Prompt →
Only one stretch of the data below should be repeated: the lines from the line containing "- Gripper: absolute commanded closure" through the line containing "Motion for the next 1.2", inclusive, exactly as they are.

Source material →
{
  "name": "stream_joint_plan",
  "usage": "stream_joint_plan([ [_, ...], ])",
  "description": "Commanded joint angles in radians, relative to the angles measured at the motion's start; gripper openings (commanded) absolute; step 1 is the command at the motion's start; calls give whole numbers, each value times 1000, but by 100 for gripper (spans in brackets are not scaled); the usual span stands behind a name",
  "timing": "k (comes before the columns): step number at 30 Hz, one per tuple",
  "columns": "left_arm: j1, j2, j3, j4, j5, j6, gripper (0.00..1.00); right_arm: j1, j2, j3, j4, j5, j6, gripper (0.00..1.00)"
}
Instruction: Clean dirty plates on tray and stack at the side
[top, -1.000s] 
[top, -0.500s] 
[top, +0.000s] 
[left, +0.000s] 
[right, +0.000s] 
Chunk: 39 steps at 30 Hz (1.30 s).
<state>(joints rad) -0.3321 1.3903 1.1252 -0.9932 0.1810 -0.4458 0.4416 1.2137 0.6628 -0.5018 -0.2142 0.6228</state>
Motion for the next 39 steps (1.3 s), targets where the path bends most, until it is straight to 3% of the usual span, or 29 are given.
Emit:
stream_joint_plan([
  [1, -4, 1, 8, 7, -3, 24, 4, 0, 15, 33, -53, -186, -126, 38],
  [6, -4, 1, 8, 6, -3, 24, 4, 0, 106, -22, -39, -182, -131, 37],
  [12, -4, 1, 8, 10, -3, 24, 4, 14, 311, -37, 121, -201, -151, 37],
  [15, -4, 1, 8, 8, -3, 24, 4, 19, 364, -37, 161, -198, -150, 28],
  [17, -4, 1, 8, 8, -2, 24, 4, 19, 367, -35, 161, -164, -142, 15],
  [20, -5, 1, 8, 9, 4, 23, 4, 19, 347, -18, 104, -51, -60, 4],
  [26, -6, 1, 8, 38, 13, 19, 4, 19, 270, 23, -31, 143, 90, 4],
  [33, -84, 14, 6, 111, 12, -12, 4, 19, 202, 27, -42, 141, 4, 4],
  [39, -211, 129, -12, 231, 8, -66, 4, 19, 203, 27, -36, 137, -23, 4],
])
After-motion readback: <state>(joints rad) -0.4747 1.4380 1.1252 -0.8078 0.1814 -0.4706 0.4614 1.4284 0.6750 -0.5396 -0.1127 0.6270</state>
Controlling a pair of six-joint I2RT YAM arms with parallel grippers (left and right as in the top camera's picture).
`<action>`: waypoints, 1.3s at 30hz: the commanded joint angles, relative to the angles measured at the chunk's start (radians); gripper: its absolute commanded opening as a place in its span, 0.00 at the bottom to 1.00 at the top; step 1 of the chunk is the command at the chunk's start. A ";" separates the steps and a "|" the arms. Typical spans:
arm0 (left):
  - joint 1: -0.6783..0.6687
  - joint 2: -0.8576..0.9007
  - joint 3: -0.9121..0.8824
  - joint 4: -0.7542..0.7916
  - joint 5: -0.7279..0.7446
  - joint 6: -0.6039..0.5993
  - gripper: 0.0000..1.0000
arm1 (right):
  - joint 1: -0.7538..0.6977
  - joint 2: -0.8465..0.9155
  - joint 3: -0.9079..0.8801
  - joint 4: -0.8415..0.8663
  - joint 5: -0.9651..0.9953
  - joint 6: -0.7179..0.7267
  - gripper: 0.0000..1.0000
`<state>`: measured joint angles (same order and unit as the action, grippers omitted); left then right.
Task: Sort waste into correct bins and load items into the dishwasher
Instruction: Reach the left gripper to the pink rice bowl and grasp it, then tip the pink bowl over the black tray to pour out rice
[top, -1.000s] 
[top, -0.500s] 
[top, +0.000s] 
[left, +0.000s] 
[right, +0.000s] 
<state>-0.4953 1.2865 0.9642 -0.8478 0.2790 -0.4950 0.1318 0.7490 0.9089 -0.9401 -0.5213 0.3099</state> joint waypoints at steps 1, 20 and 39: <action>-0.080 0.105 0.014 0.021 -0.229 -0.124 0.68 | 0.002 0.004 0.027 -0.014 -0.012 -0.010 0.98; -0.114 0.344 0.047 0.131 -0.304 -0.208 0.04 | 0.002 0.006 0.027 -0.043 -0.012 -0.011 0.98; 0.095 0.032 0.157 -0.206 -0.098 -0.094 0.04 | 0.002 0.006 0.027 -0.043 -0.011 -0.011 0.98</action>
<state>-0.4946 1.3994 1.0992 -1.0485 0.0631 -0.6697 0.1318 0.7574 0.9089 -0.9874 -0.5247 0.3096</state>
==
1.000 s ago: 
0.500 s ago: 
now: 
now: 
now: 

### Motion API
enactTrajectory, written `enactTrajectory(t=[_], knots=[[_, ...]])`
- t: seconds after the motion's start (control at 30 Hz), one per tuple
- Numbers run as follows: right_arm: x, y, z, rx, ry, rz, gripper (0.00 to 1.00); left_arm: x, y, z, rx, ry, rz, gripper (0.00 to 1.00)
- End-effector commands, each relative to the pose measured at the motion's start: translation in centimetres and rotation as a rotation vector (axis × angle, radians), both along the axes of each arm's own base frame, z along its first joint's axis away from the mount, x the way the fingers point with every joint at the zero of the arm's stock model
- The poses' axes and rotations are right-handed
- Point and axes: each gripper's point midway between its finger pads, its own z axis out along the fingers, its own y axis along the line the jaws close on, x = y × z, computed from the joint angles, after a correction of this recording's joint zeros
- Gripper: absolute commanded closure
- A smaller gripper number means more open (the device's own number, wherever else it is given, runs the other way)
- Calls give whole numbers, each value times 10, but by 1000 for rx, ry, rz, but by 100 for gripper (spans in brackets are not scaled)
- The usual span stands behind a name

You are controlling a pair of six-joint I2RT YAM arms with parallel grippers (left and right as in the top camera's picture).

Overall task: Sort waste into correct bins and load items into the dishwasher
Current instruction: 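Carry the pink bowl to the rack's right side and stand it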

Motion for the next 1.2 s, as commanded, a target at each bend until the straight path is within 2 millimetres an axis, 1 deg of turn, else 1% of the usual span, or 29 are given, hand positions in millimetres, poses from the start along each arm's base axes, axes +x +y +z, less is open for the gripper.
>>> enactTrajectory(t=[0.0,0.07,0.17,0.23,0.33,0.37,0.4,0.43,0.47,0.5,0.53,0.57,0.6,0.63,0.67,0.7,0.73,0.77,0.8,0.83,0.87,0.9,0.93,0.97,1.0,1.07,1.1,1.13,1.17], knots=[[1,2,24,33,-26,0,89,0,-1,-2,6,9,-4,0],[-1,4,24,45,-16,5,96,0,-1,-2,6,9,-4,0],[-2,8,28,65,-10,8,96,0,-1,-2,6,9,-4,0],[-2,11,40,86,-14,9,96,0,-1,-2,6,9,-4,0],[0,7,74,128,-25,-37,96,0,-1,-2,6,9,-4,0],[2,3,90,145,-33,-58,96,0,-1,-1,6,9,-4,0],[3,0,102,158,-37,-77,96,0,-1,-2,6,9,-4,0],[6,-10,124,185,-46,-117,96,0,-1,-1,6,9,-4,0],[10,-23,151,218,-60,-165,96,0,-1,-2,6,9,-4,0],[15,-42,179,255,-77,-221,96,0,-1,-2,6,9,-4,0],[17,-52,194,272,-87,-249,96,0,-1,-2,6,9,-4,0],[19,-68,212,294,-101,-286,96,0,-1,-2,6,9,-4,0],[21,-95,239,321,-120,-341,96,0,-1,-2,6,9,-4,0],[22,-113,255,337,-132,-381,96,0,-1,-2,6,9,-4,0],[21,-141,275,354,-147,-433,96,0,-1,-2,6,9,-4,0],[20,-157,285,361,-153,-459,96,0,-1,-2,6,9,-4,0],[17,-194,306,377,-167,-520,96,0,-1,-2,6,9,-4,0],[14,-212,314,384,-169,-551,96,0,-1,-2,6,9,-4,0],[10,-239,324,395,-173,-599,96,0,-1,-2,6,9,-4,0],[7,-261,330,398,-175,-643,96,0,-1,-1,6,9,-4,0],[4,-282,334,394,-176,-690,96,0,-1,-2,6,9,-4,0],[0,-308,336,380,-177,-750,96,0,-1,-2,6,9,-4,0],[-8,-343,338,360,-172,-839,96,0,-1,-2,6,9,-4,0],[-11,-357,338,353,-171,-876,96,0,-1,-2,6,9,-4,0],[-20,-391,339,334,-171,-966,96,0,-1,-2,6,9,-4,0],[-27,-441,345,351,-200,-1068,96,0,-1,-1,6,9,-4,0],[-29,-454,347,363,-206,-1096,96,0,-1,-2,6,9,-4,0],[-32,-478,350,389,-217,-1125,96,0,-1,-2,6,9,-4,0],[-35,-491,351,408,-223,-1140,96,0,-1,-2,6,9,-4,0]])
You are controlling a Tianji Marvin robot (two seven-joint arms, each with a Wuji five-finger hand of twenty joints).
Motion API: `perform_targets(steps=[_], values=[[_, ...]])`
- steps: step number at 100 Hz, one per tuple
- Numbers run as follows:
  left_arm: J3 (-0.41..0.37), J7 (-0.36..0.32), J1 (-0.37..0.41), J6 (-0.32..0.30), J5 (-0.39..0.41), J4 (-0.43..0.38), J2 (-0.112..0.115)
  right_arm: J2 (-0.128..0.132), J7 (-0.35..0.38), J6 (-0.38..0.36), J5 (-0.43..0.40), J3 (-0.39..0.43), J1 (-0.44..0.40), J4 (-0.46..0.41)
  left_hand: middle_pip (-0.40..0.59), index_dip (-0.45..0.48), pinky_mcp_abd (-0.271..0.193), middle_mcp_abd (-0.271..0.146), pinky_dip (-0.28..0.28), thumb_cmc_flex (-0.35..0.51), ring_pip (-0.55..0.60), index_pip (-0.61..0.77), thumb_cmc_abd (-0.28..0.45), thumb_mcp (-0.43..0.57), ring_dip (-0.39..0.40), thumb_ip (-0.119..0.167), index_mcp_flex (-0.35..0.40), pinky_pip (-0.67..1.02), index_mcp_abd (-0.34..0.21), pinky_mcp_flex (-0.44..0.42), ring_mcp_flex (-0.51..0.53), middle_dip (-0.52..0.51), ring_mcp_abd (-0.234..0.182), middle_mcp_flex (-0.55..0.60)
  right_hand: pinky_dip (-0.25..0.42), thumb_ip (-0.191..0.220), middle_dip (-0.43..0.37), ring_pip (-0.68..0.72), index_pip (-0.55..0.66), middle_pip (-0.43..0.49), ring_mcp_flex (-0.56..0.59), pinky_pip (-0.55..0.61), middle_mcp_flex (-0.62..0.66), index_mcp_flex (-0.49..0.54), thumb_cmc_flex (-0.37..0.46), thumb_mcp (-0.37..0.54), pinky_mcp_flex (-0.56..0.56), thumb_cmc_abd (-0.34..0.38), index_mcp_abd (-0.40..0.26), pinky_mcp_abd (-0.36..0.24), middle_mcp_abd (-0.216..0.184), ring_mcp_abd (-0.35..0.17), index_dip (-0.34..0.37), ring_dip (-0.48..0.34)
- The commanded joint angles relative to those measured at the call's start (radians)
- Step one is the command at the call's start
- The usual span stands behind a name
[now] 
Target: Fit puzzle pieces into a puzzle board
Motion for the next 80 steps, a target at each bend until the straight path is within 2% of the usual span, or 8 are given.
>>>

Task result →
- Gripper: absolute commanded closure
- A smaller gripper number means more open (the device's own number, wherever else it is given, runs the other way)
- Calls give whole numbers, each value times 10, but by 1000 for rx, ry, rz, but by 100 for gripper (spans in brackets are not scaled)
- The usual span stands behind a name

You are controlling a pair of six-joint I2RT YAM arms with parallel grippers (left and right as in the top camera's picture).

Overall task: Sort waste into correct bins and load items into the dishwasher
Current instruction: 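Carry the pink bowl to the rack's right side and stand it
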
Motion for the next 1.2 s, as commanded, a target at each bend until the straight path is within 2 millimetres an axis, 1 deg of turn, else 1% of the usual span, or 29 are given, hand positions in millimetres, poses from the start along each arm's base axes, axes +x +y +z, less is open for the gripper.

Work on this exercise is finished.